Directions — Run through the data and copy out every line that mentions the word "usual".

Source material —
• • • • •

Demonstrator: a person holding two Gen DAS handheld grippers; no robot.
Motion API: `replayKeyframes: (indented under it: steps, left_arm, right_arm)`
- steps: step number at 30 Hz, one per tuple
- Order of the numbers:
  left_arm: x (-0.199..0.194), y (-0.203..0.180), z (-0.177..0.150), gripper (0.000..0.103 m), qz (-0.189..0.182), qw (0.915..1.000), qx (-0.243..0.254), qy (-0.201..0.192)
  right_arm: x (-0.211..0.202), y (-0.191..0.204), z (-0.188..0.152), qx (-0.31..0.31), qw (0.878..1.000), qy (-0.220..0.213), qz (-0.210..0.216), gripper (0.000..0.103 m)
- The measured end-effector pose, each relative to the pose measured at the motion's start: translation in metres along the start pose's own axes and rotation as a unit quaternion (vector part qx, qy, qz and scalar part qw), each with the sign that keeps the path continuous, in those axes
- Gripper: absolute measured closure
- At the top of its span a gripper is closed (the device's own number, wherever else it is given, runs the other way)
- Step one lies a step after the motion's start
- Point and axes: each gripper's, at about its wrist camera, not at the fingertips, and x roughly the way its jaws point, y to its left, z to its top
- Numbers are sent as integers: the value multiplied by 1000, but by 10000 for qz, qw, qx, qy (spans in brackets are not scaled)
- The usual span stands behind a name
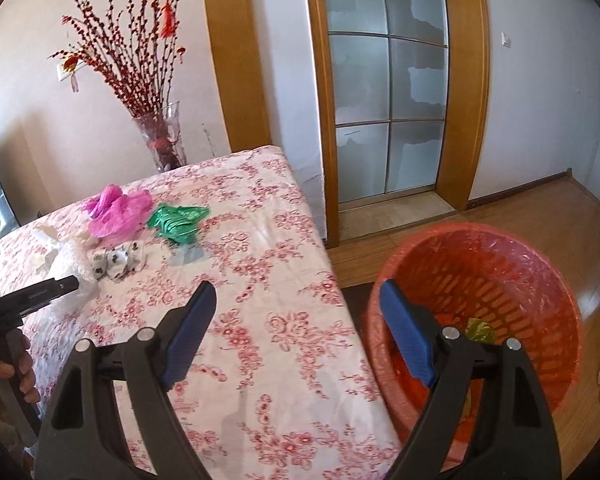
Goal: Collect trash
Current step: 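Move back to the table and close the left gripper on the bubble-wrap bag, then grasp the white paw-print bag with the right gripper while the left holds bubble wrap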
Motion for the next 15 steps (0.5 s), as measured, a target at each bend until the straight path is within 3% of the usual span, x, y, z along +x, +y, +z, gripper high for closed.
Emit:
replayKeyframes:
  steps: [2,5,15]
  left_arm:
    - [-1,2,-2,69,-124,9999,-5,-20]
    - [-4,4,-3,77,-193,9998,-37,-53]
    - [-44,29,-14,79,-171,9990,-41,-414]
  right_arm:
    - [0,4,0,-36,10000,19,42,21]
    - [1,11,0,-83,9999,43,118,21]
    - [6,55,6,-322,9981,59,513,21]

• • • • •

Task response —
- The usual span stands behind a name
Motion for the next 15 steps (0.5 s), as measured, a target at each bend until the straight path is within 3% of the usual span, x, y, z along +x, +y, +z, gripper high for closed.

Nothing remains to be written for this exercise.